Is it possible that your filesystem encoding (in Python) isn't set to UTF-8? My systemd user units always contain the following environment variables: Environment=LANG=en_US.UTF-8 LC_ALL=en_US.UTF-8 LC_CTYPE=en_US.UTF-8
I remember that we had many problems in the past without this; the server process would basically crash each time someone uploaded files containing umlauts. I'm not 100% sure if this happened only with Python 2 or also with Python 3 though so this could be a dead end.
... that being said, maybe the toolbar should expect filenames which cannot be properly converted to UTF-8...
@matthiask thanks for your hints! You're right, my filesystem encoding in Python was indeed set to ascii and I could resolve the problem by setting LANG=de_DE.UTF-8 in the Apache /etc/apache2/envvars config file. (I used to use LANG=C for over 10 years, so now I'm mildly worried that the change might introduce subtle side effects elsewhere. Maybe I'll still switch to en_US.UTF-8, after all.)
Although the problem was eventually caused by my Apache config alone, this seems to be a very complicated topic. Maybe it would be possible for djdt to warn about non-UTF-8 filesystem encodings? (Or better about filenames that cannot be properly decoded?)
Thank you!
Oh yeah, it's complicated and very annoying.
I'm unsure what we should do. On one hand django-debug-toolbar shouldn't crash, on the other hand it's documented that Django expects an UTF-8 environment (not C) here https://docs.djangoproject.com/en/4.0/ref/unicode/#files So maybe the somewhat strange behavior is to be expected?
I didn't even know that this was documented, this section has been added recently (in 2015 😅)
Thanks for the link! My project started in 2011 and even though I regularly work through all Release Notes very carefully, it is easy to miss such updates in the docs, useful and worthwhile as they are.
Imho, it would be ideal if this could be covered with a Django system check, which however is in vain here, given that command line shells and webservers tend to have different environments.

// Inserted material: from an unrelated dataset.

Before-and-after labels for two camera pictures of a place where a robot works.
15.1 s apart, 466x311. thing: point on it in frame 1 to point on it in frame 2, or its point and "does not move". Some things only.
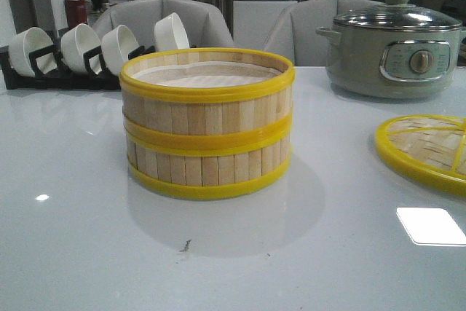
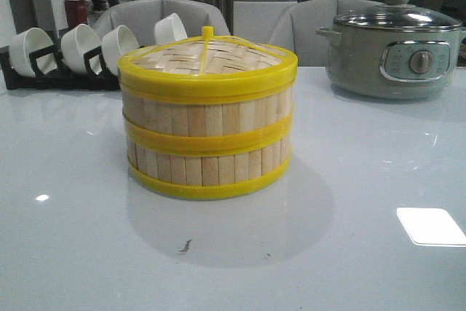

We already discussed adding checks for issues which are (arguably) only surfaced but not really caused by django-debug-toolbar in the past; the last time it was about static files as well https://github.com/jazzband/django-debug-toolbar/issues/1318
Such things are really hard to debug sometimes if you don't already know where to look so I think it may be time to revisit my stance on this. I wrote that I am slightly against adding checks for other apps (even if those other apps are bundled with Django) but I'm not so sure anymore.
Here would probably be the place for such a new check: https://github.com/jazzband/django-debug-toolbar/blob/54e63f0494414ae0d93abc6e202d5f644c75952a/debug_toolbar/panels/staticfiles.py#L182-L203
This is looking great! :-)
If I understand things correctly though, it might be possible that an error that raises an exception (such as here with the surrogates) dominates the checks, as it never gives them a chance to be displayed as part of the normal output.
Oh, and this would be a check for the Django core, not for a Django app, not even a built-in.
Since we haven't seen any thank yous or emojis in this thread, I'm closing this issue rather than implementing a check.